During our time together we will focus on the nature of public policy problems, examining the unique roles the Congress, the President, the Executive Branch, the courts, and outside actors play in the creation and oversight of public policy. We will examine selected public policy problems with roots in contemporary society; identify the nature of these problems; analyze the attendant challenges these problems create for the future well being of our Nation; explore ways the problems have been addressed; analyze the advantages and disadvantages of the solutions offered thus far; develop new options for addressing these problems in the future; and analyze the strengths and weaknesses of these options. We also will explore how policy options are tested in the political arena. The specific policy challenges we will explore may include: global climate change adaptations, access to postsecondary education, immigration policy, and the aging of the U.S. population.
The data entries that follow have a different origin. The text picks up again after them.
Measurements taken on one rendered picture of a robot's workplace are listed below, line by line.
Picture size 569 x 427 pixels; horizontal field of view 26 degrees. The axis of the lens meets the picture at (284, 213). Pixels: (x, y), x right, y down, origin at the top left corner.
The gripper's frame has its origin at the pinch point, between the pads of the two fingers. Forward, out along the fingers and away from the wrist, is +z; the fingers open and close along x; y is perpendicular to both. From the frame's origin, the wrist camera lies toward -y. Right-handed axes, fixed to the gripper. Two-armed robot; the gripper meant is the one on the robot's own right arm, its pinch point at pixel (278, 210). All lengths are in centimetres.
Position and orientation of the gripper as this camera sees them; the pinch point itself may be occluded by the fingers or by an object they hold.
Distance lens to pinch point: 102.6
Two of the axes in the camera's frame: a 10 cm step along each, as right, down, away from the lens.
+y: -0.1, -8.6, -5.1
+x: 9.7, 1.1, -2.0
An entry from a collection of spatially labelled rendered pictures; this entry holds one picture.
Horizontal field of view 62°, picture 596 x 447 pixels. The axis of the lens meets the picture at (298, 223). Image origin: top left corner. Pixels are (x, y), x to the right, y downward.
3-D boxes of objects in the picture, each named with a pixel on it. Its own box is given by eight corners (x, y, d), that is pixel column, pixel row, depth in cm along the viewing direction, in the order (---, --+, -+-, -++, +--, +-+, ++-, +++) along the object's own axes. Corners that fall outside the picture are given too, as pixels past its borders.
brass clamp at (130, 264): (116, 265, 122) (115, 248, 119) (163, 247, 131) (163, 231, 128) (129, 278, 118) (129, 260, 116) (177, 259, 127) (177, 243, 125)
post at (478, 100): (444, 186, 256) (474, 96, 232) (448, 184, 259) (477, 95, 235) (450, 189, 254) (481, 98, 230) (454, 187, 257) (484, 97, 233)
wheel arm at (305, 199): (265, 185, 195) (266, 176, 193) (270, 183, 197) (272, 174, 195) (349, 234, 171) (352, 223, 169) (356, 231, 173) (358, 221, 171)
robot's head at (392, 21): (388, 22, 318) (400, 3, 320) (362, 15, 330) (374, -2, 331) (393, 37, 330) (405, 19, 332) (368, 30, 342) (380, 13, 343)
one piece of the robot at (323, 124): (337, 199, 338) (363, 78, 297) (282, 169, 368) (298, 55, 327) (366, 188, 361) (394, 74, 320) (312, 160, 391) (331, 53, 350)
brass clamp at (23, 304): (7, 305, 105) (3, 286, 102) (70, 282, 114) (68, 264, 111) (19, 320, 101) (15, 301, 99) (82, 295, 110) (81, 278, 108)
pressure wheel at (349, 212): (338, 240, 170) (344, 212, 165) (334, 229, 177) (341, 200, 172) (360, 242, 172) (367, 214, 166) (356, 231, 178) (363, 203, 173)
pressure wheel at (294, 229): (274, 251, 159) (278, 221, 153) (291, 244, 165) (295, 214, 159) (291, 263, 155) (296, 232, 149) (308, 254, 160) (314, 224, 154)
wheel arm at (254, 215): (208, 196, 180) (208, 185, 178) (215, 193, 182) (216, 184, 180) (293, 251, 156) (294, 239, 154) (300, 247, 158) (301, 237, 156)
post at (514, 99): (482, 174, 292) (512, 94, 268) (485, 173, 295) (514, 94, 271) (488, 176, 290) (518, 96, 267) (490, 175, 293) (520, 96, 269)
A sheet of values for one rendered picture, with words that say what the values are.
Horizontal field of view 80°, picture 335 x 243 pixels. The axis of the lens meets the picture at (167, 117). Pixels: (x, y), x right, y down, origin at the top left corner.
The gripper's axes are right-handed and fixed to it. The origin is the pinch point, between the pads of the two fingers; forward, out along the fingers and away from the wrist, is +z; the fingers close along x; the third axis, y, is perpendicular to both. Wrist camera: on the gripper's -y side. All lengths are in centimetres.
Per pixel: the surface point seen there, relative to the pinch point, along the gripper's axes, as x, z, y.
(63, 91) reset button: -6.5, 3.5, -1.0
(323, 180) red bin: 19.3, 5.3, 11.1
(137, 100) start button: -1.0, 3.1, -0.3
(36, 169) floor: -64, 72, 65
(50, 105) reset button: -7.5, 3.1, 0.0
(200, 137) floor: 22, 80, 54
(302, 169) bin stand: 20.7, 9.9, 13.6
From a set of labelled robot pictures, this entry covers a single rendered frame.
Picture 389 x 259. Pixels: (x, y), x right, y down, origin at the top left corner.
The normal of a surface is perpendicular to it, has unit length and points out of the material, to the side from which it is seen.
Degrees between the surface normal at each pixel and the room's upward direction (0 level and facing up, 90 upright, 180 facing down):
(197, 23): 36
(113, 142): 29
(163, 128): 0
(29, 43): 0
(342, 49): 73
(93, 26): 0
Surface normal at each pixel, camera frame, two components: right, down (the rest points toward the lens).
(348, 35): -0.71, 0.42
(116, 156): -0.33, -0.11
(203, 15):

The course is designed to integrate knowledge generated through sound policy analysis with political and organizational realities so that you will develop an appreciation for the complexity of public policy problems; and an understanding of the key players who tackle these problems, the environments in which they act, and processes they use to assess the feasibility of options offered to help solve these problems.
The course requires extensive reading to prepare for class, numerous writing activities, and a very high level of participation in class. Student assessment will be based upon: several 3 page memoranda; a team project; an analytic memorandum framing a public policy issue that will be the subject of the final report; one 8-10 page final report analyzing a public policy issue; and class participation. There is no final examination.